C’est par la différente maniere dont l’ouvrier présente son fer sur les différentes parties de la bigorne, & dont il dirige ses coups, qu’il parvient à former exactement un crampon quarré, ou un crampon à oreille de lievre ou de chat : celui-ci ne differe du premier, que parce qu’il diminue à mesure qu’il approche de son extrémité, & qu’il est tellement tordu dans sa longueur & des sa naissance, qu’il présente un de ses angles dans la direction de la longueur de la branche dont il émane. Il est encore des crampons postiches, terminés supérieurement en une vis, dont la longueur n’excede pas l’épaisseur de l’éponge. Cette partie du fer est percée d’un trou taraudé, qui comme écrou reçoit cette vis. Par ce moyen le crampon est assez fermement assemblé avec le fer, & facilement mis en place quand il est utile. On l’en sépare aussi sans peine en le dévissant : mais comme l’écrou qui resteroit vuide lorsqu’on jugeroit à-propos de supprimer le crampon, ne pourroit que se remplir de terre ou de gravier qui s’opposeroient à une nouvelle introduction de la vis du crampon, on substitue toûjours à cette vis une autre vis semblable, à cela près qu’elle ne déborde aucunement l’épaisseur du fer dans laquelle elle est noyée, & qu’elle est refendue pour recevoir le tourne-vis, au moyen duquel on la met en place ou on l’ôte avec aisance.

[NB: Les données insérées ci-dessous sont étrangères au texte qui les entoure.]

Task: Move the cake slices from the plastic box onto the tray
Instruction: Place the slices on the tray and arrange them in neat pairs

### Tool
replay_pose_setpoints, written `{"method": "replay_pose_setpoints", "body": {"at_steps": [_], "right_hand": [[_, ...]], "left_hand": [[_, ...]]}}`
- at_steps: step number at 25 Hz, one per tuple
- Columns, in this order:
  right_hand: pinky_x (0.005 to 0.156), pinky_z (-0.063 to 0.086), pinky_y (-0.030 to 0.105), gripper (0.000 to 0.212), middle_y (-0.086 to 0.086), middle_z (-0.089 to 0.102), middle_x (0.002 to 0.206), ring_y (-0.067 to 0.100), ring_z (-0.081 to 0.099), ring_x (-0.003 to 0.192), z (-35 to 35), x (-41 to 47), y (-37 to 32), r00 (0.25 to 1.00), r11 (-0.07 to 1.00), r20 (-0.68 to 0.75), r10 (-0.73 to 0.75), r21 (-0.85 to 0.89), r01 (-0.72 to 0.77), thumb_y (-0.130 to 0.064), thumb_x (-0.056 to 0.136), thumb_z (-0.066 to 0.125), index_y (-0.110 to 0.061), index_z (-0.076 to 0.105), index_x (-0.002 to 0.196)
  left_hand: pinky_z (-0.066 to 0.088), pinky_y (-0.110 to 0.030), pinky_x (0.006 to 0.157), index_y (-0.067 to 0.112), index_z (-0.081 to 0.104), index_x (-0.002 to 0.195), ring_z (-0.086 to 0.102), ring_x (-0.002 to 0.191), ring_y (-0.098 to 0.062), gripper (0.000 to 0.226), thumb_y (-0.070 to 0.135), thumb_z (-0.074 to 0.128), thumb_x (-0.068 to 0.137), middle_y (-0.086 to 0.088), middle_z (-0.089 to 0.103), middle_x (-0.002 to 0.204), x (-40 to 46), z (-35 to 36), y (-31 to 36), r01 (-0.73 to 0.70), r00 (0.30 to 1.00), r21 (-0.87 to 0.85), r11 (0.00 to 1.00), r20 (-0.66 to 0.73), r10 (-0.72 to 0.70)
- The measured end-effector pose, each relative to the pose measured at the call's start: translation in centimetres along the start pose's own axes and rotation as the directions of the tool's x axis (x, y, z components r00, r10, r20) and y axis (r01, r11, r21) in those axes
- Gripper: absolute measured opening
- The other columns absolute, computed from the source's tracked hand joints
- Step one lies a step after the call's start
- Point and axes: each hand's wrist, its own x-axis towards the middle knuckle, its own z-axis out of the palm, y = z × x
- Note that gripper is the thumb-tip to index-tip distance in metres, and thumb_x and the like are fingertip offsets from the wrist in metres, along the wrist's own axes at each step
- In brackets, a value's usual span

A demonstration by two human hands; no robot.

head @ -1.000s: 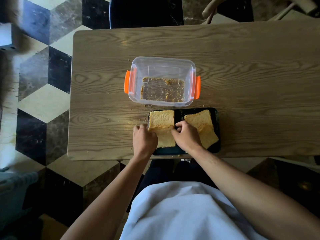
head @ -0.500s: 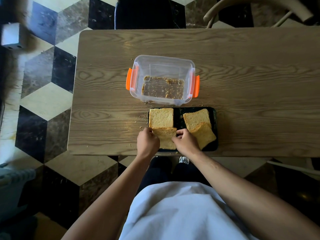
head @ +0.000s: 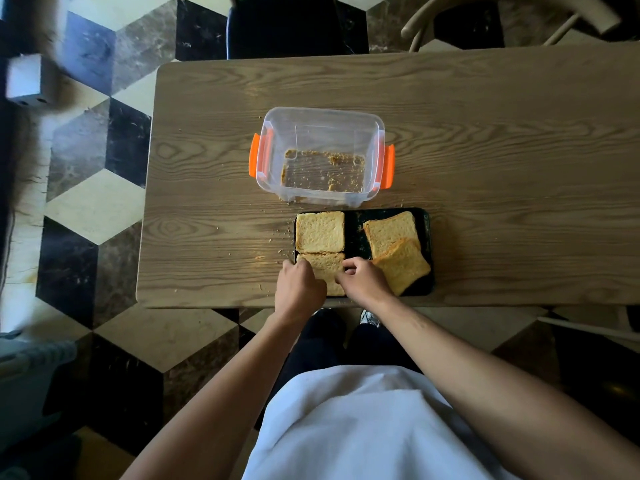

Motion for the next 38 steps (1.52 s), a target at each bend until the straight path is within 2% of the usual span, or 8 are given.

Quant aux pinçons, on les tire de la pince sur la pointe de la bigorne, au moyen de quelques coups de ferretier.

S’il est question d’appliquer aux fers quelques pieces par soudure, il faut de nouvelles chaudes. Les encoches se travaillent à la lime, &c.

Un ouvrier seul pourroit forger un fer ; mais ce travail coûteroit plus de peine, & demanderoit plus de tems.

Il est nombre de boutiques ou de forges où l’on en employe deux, & même quelquefois trois, à frapper devant, sur-tout quand les loppins font d’un volume énorme. (e)

Forger, (Manége & Maréch.) Cheval qui forge, cheval qui dans l’action du pas, & le plus souvent dans celle du trot, atteint ou frappe avec la pince des piés de derriere les éponges, le milieu, ou la voûte de ses fers de devant. Ce défaut que l’on distingue aisément à l’oüie d’une infinité de heurts répétés, est d’autant plus considérable, que communément il annonce la foiblesse de l’animal : aussi ne doit-on pas être étonné de rencontrer des poulains qui forgent. Il provient aussi de la ferrure, quelquefois de l’ignorance du cavalier, qui, bien loin de soûtenir son cheval, le précipite indiscretement en-avant & sur les épaules, & le met par conséquent dans l’impossibilité de lever les piés de devant assez tôt, pour qu’ils puissent faire place à ceux de derriere qui les suivent. La premiere de ces causes ne nous laisse l’espoir d’aucune ressource : l’art en effet ne nous en offre point, quand il s’agit d’un vice qui procede de la débilité naturelle de la machine. A l’égard de ceux que notre impéritie occasionne, il est aisé d’y remédier. Voyez Soûtenir & Ferrure. (e).